The Kunja People
6 The Kunja People are described in Schedule 1 of the Draft Orders. They are descendants (including those descended by rearing up) who are recognised and accepted in accordance with traditional law and custom of the following ancestors:
(a) Killamunda (including her children, Margaret Turner (Granny McKellar), Annie/Nannie Widgell and Jack Brennan);
(b) Unnamed mother of Flora Maranoa;
(c) Maria Major (including her children, Jack Oliffe, Ron Wyman, Walter Wyman and Lila Lynett); or
(d) Jimmy Nyngan.
7 The submissions before the Court provide that the Connection Material establishes:
(a) that the Kunja People were a group that belonged to a regional society comprised of groups that shared and observed a similar system of laws and customs. Tribal groups within the regional society were linked through marriage, trading networks, a common system of kinship, moiety and section divisions, totemism and ceremonial gatherings.
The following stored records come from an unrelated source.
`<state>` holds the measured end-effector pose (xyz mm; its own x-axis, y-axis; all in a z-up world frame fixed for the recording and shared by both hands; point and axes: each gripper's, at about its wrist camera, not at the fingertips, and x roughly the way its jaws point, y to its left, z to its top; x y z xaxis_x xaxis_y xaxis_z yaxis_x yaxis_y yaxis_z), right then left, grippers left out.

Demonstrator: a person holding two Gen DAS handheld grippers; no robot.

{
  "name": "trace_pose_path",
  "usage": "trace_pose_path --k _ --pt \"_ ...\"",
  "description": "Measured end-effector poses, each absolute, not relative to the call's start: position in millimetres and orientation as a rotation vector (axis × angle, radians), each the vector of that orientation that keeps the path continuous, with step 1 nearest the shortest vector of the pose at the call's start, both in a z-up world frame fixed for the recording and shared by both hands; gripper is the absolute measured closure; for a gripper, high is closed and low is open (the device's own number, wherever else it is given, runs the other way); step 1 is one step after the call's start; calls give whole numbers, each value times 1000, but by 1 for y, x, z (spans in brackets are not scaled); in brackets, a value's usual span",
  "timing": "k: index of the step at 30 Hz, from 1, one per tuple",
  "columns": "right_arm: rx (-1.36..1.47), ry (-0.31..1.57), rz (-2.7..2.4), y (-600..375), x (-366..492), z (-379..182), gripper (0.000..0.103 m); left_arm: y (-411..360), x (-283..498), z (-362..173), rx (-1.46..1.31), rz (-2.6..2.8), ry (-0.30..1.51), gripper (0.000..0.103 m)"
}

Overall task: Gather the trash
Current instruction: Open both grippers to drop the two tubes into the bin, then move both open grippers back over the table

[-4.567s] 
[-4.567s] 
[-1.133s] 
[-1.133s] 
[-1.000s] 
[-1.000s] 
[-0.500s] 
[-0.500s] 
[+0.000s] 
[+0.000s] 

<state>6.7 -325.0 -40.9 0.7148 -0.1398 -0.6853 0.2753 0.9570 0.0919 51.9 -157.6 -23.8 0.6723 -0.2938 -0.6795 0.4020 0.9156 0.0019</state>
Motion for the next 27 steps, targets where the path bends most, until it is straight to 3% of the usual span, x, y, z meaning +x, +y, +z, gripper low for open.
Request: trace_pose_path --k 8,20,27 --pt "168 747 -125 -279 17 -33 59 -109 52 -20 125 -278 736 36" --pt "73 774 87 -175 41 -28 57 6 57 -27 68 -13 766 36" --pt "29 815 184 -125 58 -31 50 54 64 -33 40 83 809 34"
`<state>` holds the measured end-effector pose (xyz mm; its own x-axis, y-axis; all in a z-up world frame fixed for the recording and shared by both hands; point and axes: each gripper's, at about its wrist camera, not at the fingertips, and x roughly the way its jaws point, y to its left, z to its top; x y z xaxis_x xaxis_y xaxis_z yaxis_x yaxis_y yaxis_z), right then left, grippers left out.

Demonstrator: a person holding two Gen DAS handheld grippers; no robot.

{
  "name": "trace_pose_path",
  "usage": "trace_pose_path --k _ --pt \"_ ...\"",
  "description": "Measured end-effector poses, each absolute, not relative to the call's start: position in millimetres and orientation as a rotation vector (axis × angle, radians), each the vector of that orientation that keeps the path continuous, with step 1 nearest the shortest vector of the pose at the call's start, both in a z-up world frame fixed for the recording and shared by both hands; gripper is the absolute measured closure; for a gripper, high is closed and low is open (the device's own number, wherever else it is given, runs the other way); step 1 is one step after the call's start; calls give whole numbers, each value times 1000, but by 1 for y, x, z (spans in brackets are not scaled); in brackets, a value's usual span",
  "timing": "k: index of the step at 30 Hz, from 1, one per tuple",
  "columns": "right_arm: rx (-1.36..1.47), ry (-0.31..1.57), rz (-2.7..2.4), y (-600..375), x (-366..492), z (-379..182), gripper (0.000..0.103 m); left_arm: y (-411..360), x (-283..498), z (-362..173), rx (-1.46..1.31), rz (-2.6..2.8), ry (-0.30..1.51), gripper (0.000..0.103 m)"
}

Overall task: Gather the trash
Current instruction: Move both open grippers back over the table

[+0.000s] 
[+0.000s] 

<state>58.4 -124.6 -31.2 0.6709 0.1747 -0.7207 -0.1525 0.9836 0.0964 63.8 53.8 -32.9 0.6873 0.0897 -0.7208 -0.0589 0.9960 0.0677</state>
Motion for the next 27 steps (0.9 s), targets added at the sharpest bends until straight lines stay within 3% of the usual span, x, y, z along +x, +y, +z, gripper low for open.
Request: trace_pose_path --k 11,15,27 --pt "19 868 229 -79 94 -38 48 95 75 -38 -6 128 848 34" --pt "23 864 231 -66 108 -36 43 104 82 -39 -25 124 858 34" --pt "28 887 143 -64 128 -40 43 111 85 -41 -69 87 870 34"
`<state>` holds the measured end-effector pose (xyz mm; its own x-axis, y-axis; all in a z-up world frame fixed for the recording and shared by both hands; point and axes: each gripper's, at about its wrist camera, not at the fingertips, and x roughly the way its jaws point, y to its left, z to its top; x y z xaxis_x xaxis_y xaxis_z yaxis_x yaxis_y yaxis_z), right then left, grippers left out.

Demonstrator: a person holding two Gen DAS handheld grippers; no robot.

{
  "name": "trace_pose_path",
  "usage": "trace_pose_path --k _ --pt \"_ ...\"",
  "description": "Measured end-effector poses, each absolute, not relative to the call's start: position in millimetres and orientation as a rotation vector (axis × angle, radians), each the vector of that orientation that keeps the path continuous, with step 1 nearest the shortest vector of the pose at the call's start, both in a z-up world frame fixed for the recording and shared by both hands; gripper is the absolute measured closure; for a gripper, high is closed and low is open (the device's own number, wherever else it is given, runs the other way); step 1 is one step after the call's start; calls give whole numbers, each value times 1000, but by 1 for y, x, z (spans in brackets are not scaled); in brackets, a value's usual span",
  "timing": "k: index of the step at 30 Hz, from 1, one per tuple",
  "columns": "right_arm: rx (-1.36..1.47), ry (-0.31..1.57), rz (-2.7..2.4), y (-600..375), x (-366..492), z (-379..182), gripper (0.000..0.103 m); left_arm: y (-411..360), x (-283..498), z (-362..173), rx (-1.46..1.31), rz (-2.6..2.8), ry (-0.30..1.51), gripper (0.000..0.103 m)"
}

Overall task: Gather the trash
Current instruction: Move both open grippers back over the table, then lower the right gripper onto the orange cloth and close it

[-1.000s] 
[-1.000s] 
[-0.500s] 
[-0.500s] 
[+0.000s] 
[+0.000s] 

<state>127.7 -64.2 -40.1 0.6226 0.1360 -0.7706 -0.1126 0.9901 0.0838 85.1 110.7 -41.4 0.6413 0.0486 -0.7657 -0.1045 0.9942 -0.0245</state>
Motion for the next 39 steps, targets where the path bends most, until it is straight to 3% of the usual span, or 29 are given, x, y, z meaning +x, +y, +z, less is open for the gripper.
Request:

(b) that the Kunja People today are descended from the identified apical ancestors who were the people occupying the area at first contact and are the 'old people' who held the inalienable rights and interests in the communal land and waters of Cunnamulla and its surroundings;
(c) that early ethnographic records characterised the Kunja people as what is today known as a 'language name tribe', which is a territorial and social group that takes its tribal name from its own language. The Kunja identity plays a significant role in Kunja People distinguishing themselves as separate from others within the regional society such as Budjiti, Kooma, and Muruwari. Language identity is related to territorial recognition with membership descended from forebears who were members of the same 'language name group' or otherwise affiliated with that territory;
(d) although transmission of identity was traditionally patrilineal, post-colonisation the system has been adapted to a more flexible system and Kunja descendants of the apical ancestors obtain their identity rights and interests in the Application area through either their mother or their father or both. Adoption, 'rearing up' or 'growing up' children is also a mechanism for membership to the group and consequently the inheritance of rights and interests in country;
(e) filiation has continued to be how people acquire rights and interests to land and knowledge of country;
(f) despite the impacts of colonisation and removal from Kunja country, the Kunja People have retained their common identity and have demonstrated continuity in the observance and practice of their traditional laws and customs, the knowledge of which has been passed from generation to generation. This includes effective maintenance of: beliefs in the mythological era as the ultimate source of Aboriginal law and custom; filiation as the mechanism for the acquisition of identity along with rights and interests in land and transmission of knowledge; the sacred nature of people's connection to country; the land belongs collectively to the language-named tribe; elders hold ultimate authority in the community including to make decisions about country;
(g) Kunja People continue to have knowledge of myths and associated sites, and their relationship to country continues to be mediated by their spiritual beliefs. These include their relationship with the 'old people', which mandates behaviours such as addressing, talking to, and introducing themselves to the 'old people' when visiting sites, and knowing the Moondagutta 'rainbow serpent story' and the Gulliemudgin and Goongarnie Dreamtime story;
(h) ceremony is key to holding the network of the regional society alive and corroborees and ceremonies involving groups within the regional society were widely practised within the 20th century;
(i) pre-sovereignty, the Kunja People had a system of matrifilial moiety totems of which one version has survived. Kunja People today recognise the bilby as the totem of the tribe as a whole and continue to observe the regulatory proscriptions against eating or harming their own totem;
(j) the Kunja People hold the right to possess, occupy, use, and enjoy the Application area to the exclusion of all others under their traditional laws and customs. It is expected that non-Kunja People will seek permission from Kunja People before accessing and using Kunja country with their being consequences for breaching the permission system;
(k) in relation to traditional land and waters, the Kunja People continue to exercise: the right to occupy, move about, and travel over it; to camp and build shelters on it; to hunt, fish, and gather on it; to take natural resources from it; to conduct ceremonies on it; to bury native title holders within it; to maintain places of importance and protect them from physical harm; to teach the physical, cultural, and spiritual attributes of it; to hold meetings on it, and to light fires on it.